▶ [PROBLEM TO SOLVE] Extract from the listing each line in which the word "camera" appears.

▶ [DATA BLOCK]
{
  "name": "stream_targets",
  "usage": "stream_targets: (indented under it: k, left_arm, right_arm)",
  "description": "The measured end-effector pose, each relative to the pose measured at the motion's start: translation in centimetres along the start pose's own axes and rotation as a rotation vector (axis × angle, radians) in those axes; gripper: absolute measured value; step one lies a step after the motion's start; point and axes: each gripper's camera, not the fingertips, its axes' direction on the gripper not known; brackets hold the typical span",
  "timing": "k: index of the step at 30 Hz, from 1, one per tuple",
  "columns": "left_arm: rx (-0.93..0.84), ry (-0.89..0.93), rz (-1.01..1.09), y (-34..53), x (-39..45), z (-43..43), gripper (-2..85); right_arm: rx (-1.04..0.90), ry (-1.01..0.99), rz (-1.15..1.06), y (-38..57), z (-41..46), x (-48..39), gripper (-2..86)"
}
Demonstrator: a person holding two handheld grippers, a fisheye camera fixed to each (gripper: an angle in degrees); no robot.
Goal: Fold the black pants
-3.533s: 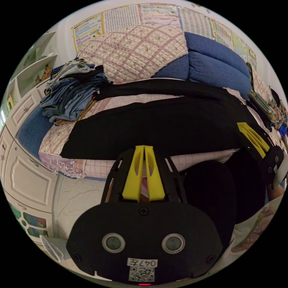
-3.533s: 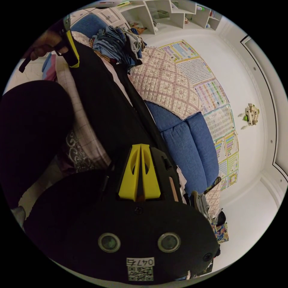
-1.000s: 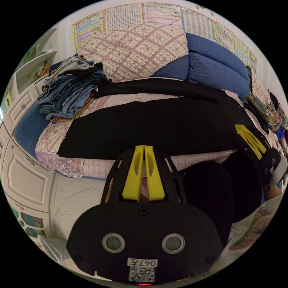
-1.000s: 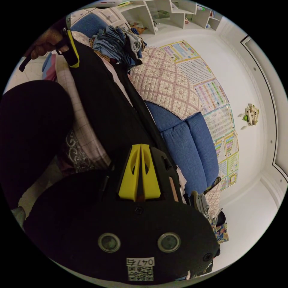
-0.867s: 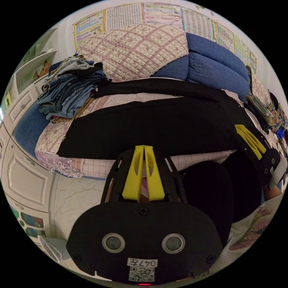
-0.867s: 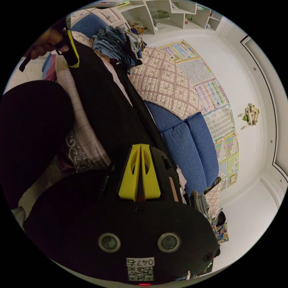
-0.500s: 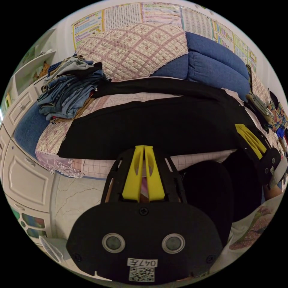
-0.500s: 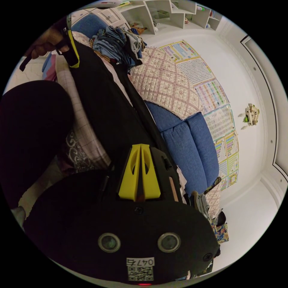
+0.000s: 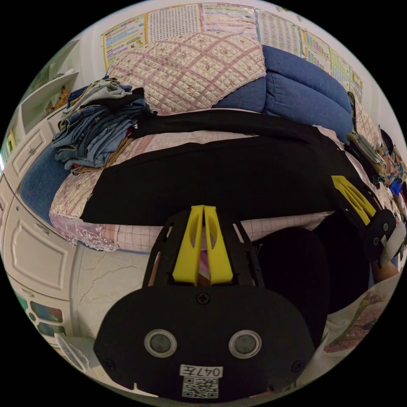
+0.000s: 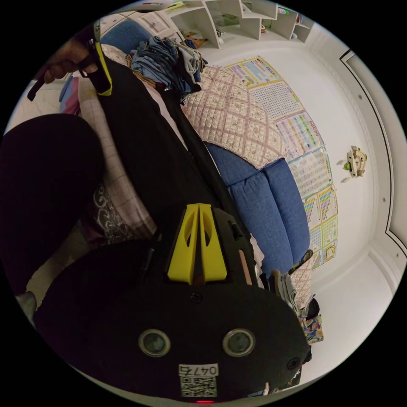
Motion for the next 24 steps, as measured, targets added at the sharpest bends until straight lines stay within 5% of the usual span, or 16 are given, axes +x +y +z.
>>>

▶ [RESULT BELOW]
  "description": "The measured end-effector pose, each relative to the pose measured at the motion's start: translation in centimetres along the start pose's own axes and rotation as a rotation vector (axis × angle, radians) in those axes; gripper: absolute measured value; step one lies a step after the motion's start; point and axes: each gripper's camera, not the fingertips, its axes' direction on the gripper not known; brackets hold the typical span",
Demonstrator: a person holding two handheld grippers, a fisheye camera fixed to each (gripper: an angle in degrees); no robot.

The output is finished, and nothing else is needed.